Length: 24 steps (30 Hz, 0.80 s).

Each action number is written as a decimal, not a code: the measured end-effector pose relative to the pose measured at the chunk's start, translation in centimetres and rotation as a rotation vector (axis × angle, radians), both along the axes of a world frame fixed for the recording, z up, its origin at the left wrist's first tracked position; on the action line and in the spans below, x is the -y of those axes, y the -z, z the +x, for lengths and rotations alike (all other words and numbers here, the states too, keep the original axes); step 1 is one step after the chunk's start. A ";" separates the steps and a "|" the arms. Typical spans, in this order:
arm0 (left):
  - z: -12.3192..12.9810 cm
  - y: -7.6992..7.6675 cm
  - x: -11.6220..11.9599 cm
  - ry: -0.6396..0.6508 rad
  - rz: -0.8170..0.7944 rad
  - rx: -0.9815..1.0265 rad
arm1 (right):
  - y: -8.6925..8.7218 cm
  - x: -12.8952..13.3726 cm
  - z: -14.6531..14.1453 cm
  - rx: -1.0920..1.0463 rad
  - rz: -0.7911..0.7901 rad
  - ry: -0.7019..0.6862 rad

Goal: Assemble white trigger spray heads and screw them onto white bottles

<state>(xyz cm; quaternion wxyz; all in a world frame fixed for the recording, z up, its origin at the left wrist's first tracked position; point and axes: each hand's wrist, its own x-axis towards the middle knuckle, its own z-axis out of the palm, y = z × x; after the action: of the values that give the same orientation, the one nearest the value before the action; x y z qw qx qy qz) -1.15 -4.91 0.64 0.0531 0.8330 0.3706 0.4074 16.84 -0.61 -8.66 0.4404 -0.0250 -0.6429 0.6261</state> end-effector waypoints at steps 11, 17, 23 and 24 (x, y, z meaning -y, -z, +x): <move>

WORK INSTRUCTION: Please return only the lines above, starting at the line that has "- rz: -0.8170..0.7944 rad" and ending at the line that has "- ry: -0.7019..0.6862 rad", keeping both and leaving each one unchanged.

TASK ANSWER:
  - rz: -0.8170..0.7944 rad
  - rx: -0.9815..1.0265 rad
arm1 (right):
  - y: -8.6925..8.7218 cm
  - x: -12.8952..13.3726 cm
  - z: -14.6531..14.1453 cm
  - rx: -1.0920..1.0463 rad
  - rz: -0.7911..0.7901 rad
  - ry: -0.7019..0.6862 rad

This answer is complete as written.